### Problem to solve
If a line in the entries below includes "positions", pick it out and copy it.

### Entries shown

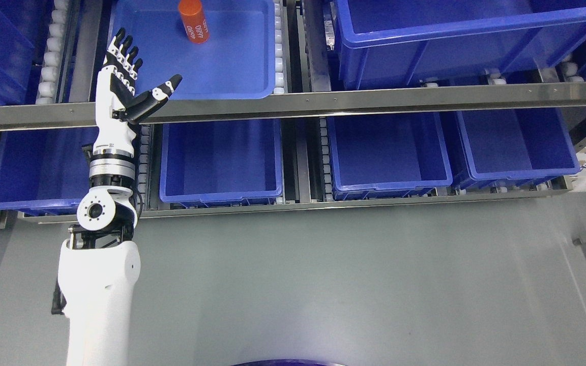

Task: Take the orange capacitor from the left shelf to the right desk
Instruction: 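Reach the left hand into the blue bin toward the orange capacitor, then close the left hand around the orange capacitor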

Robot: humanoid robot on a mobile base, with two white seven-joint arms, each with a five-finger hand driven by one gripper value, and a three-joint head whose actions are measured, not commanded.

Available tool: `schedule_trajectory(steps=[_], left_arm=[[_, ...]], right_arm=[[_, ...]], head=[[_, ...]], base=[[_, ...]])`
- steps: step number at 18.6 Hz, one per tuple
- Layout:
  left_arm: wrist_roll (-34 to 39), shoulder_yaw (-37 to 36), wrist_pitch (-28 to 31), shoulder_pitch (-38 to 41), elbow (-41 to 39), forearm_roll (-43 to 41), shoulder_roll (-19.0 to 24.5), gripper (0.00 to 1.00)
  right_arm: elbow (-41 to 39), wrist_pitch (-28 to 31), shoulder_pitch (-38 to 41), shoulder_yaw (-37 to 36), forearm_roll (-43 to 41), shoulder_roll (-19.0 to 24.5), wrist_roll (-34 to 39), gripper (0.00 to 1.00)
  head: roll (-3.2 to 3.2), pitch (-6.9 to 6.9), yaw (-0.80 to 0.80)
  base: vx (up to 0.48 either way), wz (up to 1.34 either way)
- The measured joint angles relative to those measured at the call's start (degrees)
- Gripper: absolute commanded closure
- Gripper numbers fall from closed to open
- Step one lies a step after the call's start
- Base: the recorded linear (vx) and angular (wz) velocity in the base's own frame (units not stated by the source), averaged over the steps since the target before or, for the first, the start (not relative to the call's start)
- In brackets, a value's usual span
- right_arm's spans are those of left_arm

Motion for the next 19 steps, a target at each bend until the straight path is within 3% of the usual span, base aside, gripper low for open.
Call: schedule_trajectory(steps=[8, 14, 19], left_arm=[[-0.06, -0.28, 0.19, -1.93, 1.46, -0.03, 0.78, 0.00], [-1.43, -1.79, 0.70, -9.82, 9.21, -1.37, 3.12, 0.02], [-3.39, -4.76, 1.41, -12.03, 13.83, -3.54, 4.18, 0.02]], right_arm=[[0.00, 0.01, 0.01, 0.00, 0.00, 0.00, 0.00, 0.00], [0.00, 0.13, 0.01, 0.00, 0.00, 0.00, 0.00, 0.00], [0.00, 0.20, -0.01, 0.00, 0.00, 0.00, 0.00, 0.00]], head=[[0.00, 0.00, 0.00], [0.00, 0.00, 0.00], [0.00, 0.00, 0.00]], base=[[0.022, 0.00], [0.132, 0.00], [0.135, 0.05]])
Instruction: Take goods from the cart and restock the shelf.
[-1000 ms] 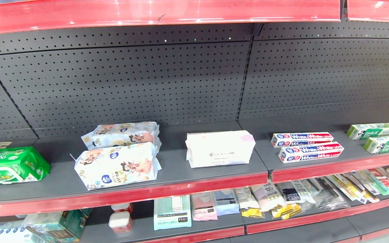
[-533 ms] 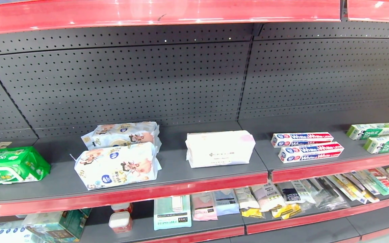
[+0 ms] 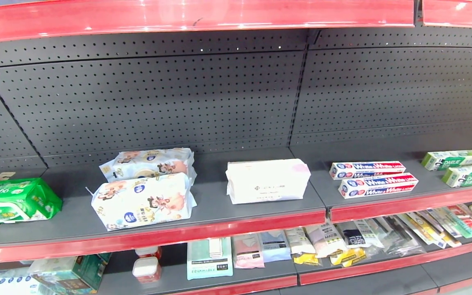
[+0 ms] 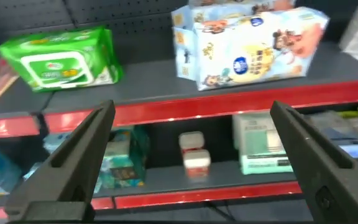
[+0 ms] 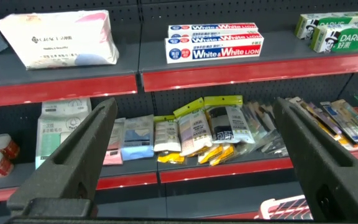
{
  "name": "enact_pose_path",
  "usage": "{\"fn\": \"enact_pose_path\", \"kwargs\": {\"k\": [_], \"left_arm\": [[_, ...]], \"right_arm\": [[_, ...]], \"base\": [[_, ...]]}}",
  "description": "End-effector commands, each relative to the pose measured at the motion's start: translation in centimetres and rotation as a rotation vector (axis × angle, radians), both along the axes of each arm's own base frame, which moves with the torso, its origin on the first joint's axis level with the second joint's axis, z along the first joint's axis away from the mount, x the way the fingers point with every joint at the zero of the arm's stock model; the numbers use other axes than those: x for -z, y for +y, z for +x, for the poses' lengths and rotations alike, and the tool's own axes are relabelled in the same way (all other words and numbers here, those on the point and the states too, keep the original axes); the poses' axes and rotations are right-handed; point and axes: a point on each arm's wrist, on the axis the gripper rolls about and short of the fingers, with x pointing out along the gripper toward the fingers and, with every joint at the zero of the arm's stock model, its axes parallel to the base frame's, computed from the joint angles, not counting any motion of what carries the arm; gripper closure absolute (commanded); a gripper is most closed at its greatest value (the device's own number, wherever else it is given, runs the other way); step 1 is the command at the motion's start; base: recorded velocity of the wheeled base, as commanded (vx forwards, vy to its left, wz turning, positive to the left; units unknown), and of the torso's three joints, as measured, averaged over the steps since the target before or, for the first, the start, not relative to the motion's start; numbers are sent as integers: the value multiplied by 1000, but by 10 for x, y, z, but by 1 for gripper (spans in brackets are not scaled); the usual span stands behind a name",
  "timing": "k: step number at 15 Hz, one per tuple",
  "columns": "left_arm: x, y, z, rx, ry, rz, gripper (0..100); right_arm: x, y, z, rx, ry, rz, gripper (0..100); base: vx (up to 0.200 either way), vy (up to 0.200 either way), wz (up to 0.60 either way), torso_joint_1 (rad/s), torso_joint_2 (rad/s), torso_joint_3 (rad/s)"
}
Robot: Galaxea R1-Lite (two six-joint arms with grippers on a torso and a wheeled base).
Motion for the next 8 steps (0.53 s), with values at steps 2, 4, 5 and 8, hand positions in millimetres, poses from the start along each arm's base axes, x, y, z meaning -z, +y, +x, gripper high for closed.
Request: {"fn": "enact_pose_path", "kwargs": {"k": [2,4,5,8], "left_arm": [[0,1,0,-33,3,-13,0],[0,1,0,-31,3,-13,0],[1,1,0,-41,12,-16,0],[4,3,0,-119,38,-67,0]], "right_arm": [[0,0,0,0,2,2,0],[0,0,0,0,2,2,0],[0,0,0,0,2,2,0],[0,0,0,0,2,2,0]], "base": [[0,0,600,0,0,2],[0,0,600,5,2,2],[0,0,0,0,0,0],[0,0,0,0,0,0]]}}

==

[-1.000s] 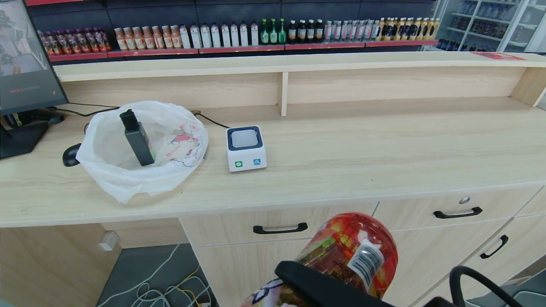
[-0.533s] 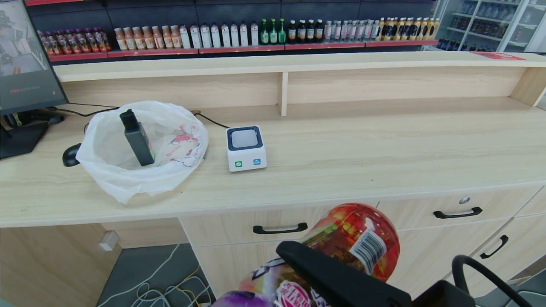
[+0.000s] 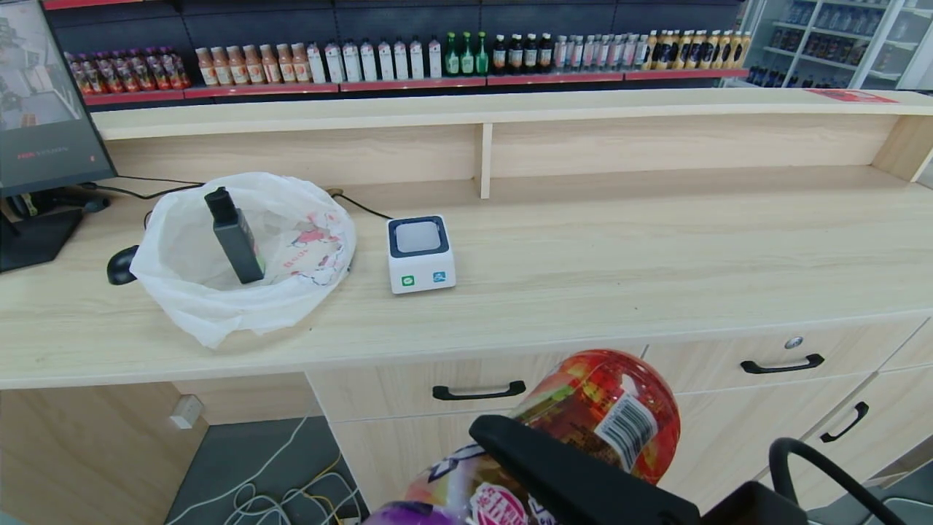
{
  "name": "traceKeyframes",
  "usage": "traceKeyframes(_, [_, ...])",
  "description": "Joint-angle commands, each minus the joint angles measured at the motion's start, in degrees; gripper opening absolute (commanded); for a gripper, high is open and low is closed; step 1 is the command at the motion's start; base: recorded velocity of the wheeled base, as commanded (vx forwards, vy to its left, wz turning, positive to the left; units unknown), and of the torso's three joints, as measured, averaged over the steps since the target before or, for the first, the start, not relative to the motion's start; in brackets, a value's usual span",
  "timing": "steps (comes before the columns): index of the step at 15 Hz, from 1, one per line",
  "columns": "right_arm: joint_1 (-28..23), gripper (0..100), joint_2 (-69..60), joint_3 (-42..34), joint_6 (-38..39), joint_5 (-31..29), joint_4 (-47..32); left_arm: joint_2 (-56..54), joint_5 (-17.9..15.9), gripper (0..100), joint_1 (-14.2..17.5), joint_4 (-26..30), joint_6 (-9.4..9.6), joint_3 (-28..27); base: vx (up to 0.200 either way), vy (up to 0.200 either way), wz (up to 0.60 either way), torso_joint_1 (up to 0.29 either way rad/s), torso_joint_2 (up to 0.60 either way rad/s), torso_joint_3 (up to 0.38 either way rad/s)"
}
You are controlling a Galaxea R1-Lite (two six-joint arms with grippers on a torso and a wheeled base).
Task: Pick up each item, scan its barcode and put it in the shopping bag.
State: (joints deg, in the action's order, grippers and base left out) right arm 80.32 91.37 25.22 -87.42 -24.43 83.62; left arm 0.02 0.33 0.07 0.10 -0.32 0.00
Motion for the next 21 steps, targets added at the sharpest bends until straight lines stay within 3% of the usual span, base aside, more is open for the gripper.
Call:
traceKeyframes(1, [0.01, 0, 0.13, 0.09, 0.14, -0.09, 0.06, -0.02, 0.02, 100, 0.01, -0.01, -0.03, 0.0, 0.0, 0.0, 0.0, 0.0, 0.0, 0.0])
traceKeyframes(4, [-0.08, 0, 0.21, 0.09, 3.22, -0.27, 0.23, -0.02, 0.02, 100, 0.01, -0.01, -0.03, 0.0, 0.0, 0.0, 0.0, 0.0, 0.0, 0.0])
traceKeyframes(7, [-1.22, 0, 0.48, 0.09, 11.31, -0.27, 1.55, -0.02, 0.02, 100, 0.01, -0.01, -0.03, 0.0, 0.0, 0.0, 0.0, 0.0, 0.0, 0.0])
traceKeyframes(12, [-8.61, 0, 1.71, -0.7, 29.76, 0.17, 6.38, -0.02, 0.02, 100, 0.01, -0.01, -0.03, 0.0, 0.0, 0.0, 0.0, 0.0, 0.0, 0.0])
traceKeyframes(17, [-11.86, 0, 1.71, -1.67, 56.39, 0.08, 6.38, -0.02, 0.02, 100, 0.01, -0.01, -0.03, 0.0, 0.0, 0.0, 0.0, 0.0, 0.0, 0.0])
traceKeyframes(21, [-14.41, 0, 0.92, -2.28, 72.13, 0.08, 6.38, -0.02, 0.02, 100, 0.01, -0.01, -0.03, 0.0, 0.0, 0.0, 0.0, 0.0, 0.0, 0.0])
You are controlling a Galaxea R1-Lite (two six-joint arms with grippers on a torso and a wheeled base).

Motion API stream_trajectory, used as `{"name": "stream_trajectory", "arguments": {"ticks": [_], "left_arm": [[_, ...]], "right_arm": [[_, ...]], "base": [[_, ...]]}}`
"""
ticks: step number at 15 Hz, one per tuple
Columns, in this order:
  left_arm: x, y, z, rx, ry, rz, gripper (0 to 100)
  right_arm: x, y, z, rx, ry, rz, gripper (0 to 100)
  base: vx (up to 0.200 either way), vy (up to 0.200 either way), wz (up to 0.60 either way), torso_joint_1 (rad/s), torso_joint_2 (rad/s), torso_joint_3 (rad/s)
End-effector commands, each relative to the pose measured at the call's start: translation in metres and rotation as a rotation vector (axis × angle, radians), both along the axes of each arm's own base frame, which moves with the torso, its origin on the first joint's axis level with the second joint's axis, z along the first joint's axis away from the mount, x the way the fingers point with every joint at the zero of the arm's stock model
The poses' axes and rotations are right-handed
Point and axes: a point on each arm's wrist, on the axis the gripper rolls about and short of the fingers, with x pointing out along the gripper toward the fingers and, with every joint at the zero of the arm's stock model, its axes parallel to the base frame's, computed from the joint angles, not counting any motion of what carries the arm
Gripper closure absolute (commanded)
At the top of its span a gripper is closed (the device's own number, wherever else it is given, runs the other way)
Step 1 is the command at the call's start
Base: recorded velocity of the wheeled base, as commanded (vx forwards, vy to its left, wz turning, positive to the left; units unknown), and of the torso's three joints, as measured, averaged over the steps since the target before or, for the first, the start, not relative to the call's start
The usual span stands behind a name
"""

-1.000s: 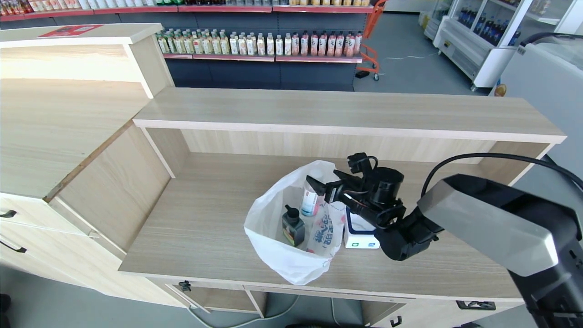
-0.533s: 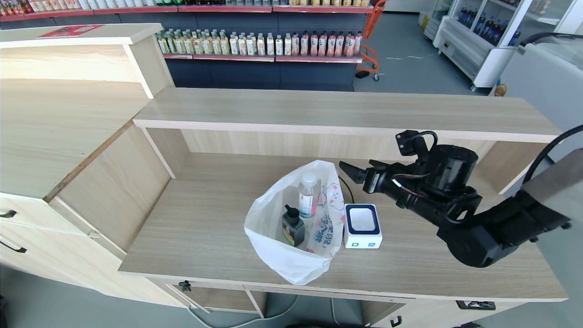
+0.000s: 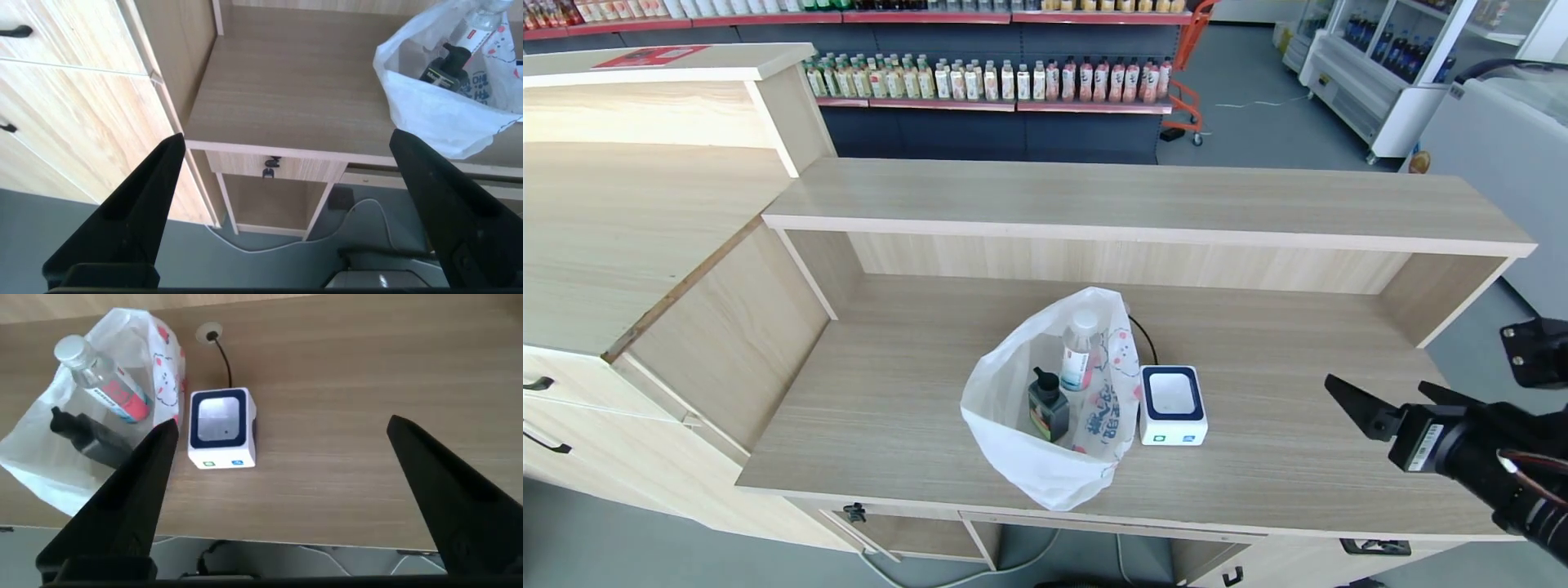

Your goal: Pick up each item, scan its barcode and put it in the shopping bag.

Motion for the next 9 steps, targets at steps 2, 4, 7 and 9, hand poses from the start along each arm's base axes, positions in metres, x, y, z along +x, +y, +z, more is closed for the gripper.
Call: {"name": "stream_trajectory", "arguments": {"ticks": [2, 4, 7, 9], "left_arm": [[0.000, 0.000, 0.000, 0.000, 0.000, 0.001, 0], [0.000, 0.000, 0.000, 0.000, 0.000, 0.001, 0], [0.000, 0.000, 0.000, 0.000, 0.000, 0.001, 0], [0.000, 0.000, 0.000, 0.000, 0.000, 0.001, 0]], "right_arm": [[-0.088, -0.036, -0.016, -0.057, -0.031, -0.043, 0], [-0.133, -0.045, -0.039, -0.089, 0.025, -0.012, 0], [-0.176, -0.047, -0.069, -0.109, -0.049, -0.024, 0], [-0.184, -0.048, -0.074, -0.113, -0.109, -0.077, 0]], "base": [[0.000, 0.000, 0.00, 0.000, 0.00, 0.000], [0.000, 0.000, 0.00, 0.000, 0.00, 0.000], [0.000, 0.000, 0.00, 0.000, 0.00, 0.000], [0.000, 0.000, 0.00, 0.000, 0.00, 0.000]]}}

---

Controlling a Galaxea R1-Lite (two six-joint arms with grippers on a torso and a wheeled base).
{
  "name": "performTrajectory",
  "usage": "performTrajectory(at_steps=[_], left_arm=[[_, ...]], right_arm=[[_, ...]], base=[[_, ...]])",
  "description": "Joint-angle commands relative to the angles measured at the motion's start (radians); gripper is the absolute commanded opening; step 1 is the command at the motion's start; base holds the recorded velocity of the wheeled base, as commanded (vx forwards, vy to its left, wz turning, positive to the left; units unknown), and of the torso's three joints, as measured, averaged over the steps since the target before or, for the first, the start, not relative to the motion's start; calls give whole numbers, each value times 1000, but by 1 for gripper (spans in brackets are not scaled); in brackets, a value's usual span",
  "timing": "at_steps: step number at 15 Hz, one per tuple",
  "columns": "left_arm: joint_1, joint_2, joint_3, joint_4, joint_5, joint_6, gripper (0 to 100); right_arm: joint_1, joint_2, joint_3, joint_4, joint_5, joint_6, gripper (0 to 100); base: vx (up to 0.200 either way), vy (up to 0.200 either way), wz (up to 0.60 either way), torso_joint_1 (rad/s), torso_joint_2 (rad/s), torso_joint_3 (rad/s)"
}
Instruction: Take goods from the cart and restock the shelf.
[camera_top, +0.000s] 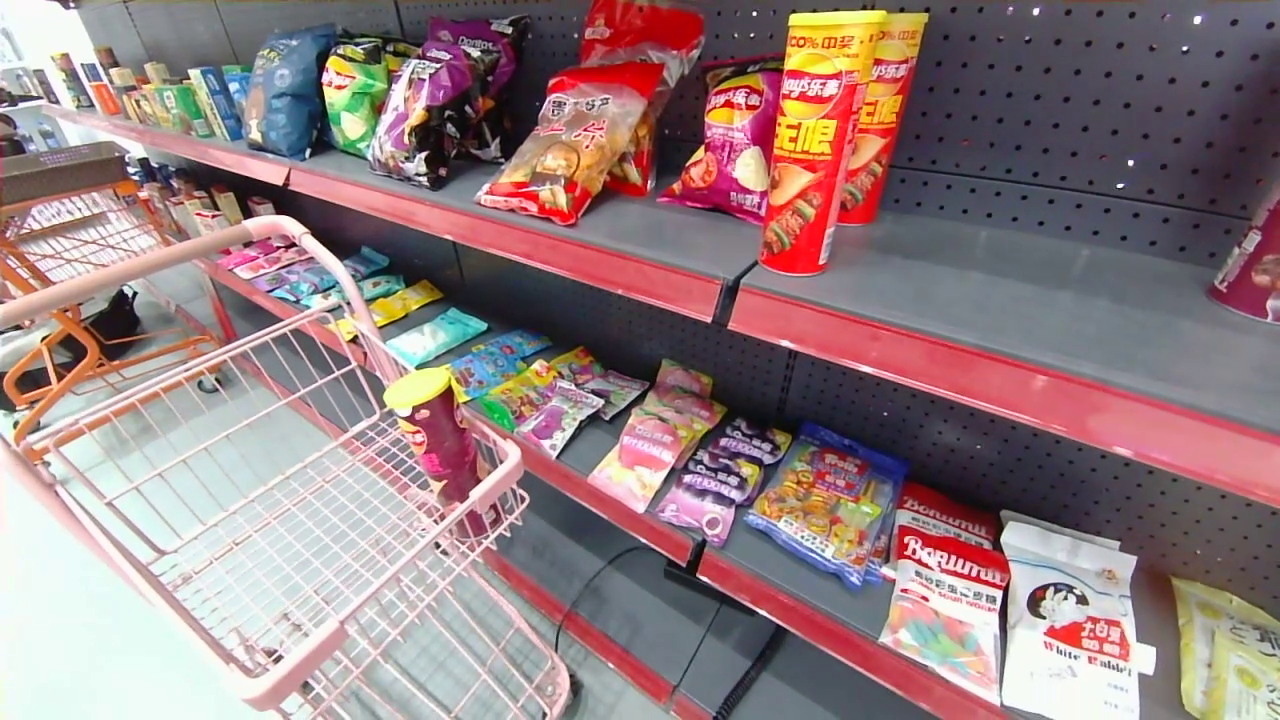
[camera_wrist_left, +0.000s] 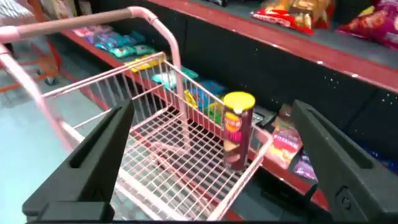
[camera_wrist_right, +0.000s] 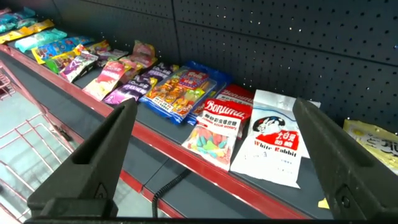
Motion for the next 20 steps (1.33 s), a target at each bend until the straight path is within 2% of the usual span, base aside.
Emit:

### Reply to the exercise
Motion for the next 8 steps (0.53 s), with values at steps 2, 4, 5 and 8, hand positions in millimetres, poses from the start along each arm's base axes, x, y, z meaning -z, +y, +x, gripper high for closed.
Motion for the next 9 steps, targets at steps 2, 4, 7 and 9, hand poses from the start along each arm's base axes, positions in metres, x, y, z along +x, +y, +z, more is closed for the gripper.

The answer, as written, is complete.